Intel BIOS & Overclocking Options
Getting to the BIOS for the DX48BT2 requires pressing 'F2', and of the three BIOSes it seems the most straightforward--but first impressions can be deceiving. Across the top are sections labeled Main, Advanced, Performance, etc. And all seems to be in proper order...
Main, at the very least, offers little surprises as it displays information regarding the CPU, Bus Speed, and memory characteristics. Advanced goes a step further, with configuration options galore regarding boot order, peripherals enabled, even configuring which PCI-e slot to use first. The first item down, however, is labeled Boot Configuration, which one might immediately connect to boot drive order but actually has more to do with fan control and numlock key status instead. The order of your drives is handled later, under the less imaginative but more direct 'Boot' tab from the main menu. Strangely, "Floppy Drive" appears as one of the device types, even though Intel has done away with floppy drive support on this board.
Hardware monitoring is a section of the BIOS that, while being labeled correctly, is too literal for our tastes. By this we mean that all you can do on this page is monitor fan speeds, temperatures, and voltages. There are no options to set up alarms or do anything else but check to see that things are within spec. Overall, it's a very streamlined assortment of screens with the sole exception of Performance, which we will cover next.
Under the Performance menu, users will find all of the overclocking-related options. By default, everything is disabled which basically means the system is running at its default speeds. Each override needs to be enabled in order to unlock the tools and the user has to accept a long winded warning about the dangers of "altering clock frequency and/or voltages".
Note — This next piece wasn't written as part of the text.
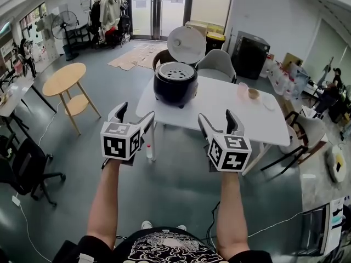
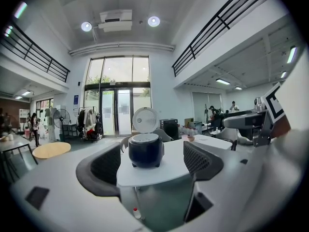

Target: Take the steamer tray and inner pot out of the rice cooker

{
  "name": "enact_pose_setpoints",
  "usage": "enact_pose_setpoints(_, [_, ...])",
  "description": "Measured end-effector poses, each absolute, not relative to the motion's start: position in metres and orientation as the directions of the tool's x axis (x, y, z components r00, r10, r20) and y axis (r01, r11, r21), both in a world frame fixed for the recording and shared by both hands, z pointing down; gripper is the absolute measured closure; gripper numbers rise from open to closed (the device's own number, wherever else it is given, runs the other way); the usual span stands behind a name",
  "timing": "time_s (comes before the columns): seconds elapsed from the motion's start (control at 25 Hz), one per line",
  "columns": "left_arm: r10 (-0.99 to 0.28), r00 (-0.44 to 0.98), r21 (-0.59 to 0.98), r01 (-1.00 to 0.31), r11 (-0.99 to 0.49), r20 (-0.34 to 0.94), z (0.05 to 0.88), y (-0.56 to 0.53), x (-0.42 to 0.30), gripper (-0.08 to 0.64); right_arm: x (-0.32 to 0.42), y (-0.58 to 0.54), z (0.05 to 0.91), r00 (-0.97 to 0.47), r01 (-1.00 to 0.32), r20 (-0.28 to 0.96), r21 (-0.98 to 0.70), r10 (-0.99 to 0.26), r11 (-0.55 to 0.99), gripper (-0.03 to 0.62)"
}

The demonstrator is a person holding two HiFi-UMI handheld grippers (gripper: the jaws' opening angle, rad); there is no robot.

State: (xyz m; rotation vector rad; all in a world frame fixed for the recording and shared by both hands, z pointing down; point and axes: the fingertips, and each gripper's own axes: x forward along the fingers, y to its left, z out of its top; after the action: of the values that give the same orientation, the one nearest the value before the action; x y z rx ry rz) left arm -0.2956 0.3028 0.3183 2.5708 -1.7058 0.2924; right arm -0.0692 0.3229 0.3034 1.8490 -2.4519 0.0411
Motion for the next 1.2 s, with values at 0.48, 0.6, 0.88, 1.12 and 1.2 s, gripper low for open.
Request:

Once unlocked, the processor multiplier can be modified as well as the host clock frequency. Dialing in the speed desired instantly updates the processor speed below, giving the user an idea of what kind of overclock they will be looking at before saving their changes. Voltage options fall somewhere in between what is available on the ASUS and ECS boards; not as expansive as that seen for the Rampage Formula but more than ECS. Here are the ranges:
|CPU Voltage Override:
CPU Voltage Offset:
FSB Voltage Override:
MCH/ICH Voltage Override:
|1.2875V-1.60V (0.0125V steps)|
"bumps" CPU Voltage .003V
1.10V-1.50V (0.025V steps)
1.25V-1.70V (0.025V steps)
1.50V-2.50V (0.025V steps)
Memory timings and speeds also come into play when overclocking the DX48BT2, and memory configuration allowed us to change the frequency using dividers based on the FSB. Thus, entering in a value for the frequency here will not necessarily be the true value after rebooting, and this time there is no dynamic update on screen to give you a helping hand.
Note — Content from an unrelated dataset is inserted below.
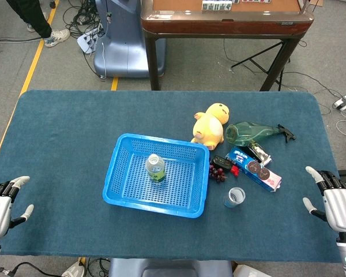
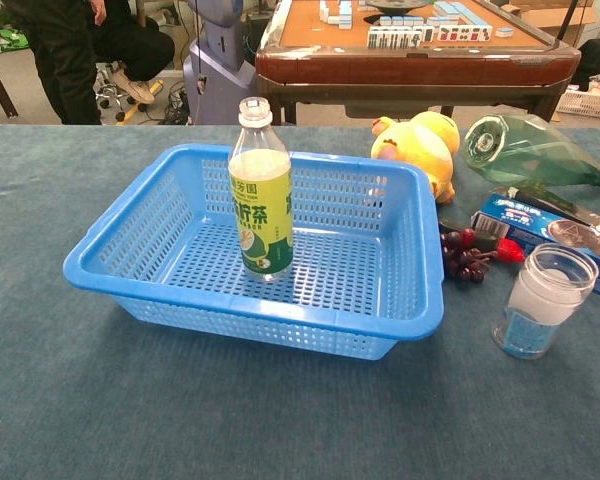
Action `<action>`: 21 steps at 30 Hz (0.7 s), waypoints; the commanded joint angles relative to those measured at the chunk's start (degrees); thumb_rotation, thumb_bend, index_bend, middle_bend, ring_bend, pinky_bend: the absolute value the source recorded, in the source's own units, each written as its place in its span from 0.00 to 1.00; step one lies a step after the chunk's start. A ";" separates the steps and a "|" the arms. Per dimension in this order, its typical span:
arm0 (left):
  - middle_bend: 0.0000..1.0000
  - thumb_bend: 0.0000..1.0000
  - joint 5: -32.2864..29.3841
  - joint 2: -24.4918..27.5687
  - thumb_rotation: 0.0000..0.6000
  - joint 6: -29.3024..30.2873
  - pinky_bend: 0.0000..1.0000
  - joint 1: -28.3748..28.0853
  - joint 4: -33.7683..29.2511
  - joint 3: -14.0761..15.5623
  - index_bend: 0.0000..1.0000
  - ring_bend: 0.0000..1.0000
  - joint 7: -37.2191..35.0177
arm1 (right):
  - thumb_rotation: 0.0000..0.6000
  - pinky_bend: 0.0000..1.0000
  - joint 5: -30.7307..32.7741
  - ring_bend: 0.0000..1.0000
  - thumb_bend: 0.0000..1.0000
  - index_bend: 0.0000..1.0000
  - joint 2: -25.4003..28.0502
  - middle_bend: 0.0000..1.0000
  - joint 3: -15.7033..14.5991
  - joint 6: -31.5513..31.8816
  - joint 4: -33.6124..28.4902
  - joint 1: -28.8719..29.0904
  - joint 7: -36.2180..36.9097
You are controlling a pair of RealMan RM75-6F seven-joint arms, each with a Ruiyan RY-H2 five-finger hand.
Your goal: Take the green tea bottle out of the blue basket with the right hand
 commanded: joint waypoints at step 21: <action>0.23 0.31 1.15 0.95 1.00 0.32 0.19 -0.36 -1.94 -0.16 0.23 0.21 0.47 | 1.00 0.32 -4.97 0.19 0.22 0.17 1.65 0.27 -1.43 -2.96 -2.97 2.57 8.53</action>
When an overclocking attempt fails, the system repeatedly and quickly shuts down and reboots repeatedly in a never-ending cycle. Sometimes this process will get you back into Windows, but only then do you realize that default values have been applied. Other times it simply requires clearing the CMOS and starting over. As this process wore on us, it became a bit of a chore to overclock this board.
Oddly, our problems didn't end there. Even after reverting the settings to their defaults, we had issues rebooting the system. Possibly this stemmed from some left over heat issues, as the Northbridge was startlingly hot to the touch, but eventually we were able to get back into Windows and use the system normally.